# Directions
Write out only the tail of the records, beginning at the line containing "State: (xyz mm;" and including the last line, exactly as written.

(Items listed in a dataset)

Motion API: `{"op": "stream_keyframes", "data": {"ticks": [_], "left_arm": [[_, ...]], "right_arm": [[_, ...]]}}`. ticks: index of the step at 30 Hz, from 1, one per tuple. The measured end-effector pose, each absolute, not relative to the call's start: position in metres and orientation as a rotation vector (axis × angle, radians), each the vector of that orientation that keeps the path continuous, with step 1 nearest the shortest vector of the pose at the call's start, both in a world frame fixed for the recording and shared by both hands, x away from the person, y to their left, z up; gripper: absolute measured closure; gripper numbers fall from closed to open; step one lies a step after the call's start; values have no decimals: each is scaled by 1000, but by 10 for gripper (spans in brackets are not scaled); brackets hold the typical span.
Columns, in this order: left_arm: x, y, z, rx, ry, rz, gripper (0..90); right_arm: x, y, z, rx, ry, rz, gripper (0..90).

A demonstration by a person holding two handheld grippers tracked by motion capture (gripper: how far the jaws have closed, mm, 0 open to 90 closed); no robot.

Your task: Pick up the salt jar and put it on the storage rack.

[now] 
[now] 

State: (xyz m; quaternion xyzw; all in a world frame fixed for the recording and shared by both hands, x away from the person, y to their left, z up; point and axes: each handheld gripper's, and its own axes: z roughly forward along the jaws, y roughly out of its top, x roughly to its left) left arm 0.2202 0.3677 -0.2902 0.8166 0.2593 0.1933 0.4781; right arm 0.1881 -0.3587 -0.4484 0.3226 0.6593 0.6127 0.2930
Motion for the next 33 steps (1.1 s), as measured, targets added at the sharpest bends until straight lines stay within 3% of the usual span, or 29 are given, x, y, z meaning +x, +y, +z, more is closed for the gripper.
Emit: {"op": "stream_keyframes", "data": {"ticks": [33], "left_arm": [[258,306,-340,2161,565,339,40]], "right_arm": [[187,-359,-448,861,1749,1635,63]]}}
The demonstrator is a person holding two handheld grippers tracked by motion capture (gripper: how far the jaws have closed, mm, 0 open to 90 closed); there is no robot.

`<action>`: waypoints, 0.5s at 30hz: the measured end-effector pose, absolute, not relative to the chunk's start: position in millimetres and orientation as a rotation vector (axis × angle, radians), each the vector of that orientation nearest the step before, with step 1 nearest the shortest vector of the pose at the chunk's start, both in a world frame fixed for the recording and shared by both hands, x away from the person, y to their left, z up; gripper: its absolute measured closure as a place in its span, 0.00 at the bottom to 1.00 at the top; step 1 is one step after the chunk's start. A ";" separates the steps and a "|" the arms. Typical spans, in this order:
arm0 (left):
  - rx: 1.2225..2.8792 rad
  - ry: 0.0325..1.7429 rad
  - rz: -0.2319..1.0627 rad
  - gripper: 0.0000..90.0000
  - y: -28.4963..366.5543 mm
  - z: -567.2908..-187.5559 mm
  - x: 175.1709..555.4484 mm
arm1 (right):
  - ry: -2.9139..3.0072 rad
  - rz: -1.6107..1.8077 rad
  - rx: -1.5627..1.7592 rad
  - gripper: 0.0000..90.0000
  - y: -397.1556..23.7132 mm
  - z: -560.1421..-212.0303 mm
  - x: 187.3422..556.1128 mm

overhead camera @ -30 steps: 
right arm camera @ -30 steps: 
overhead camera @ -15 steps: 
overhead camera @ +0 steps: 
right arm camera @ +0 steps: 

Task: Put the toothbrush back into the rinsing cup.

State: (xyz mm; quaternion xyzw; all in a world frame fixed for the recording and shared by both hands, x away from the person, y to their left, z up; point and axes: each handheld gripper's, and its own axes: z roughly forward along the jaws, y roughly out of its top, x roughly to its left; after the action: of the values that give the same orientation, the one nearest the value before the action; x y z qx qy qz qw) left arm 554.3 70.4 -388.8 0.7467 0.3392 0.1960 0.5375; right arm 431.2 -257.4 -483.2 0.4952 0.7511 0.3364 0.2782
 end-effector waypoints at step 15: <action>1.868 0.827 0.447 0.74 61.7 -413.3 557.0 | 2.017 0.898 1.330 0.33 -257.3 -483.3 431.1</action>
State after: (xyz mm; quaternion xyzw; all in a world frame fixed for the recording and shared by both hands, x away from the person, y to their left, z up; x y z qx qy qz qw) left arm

# The completed task
State: (xyz mm; quaternion xyzw; all in a world frame fixed for the recording and shared by both hands, x away from the person, y to their left, z up; point and axes: each handheld gripper's, and its own axes: z roughly forward along the jaws, y roughly out of its top, x roughly to its left; after the action: of the values that give the same orientation, the one nearest the value before the action; x y z qx qy qz qw) left arm 554.3 70.4 -388.8 0.7467 0.3392 0.1960 0.5375; right arm 431.2 -257.4 -483.2 0.4952 0.7511 0.3364 0.2782
 end-effector waypoints at step 15: <action>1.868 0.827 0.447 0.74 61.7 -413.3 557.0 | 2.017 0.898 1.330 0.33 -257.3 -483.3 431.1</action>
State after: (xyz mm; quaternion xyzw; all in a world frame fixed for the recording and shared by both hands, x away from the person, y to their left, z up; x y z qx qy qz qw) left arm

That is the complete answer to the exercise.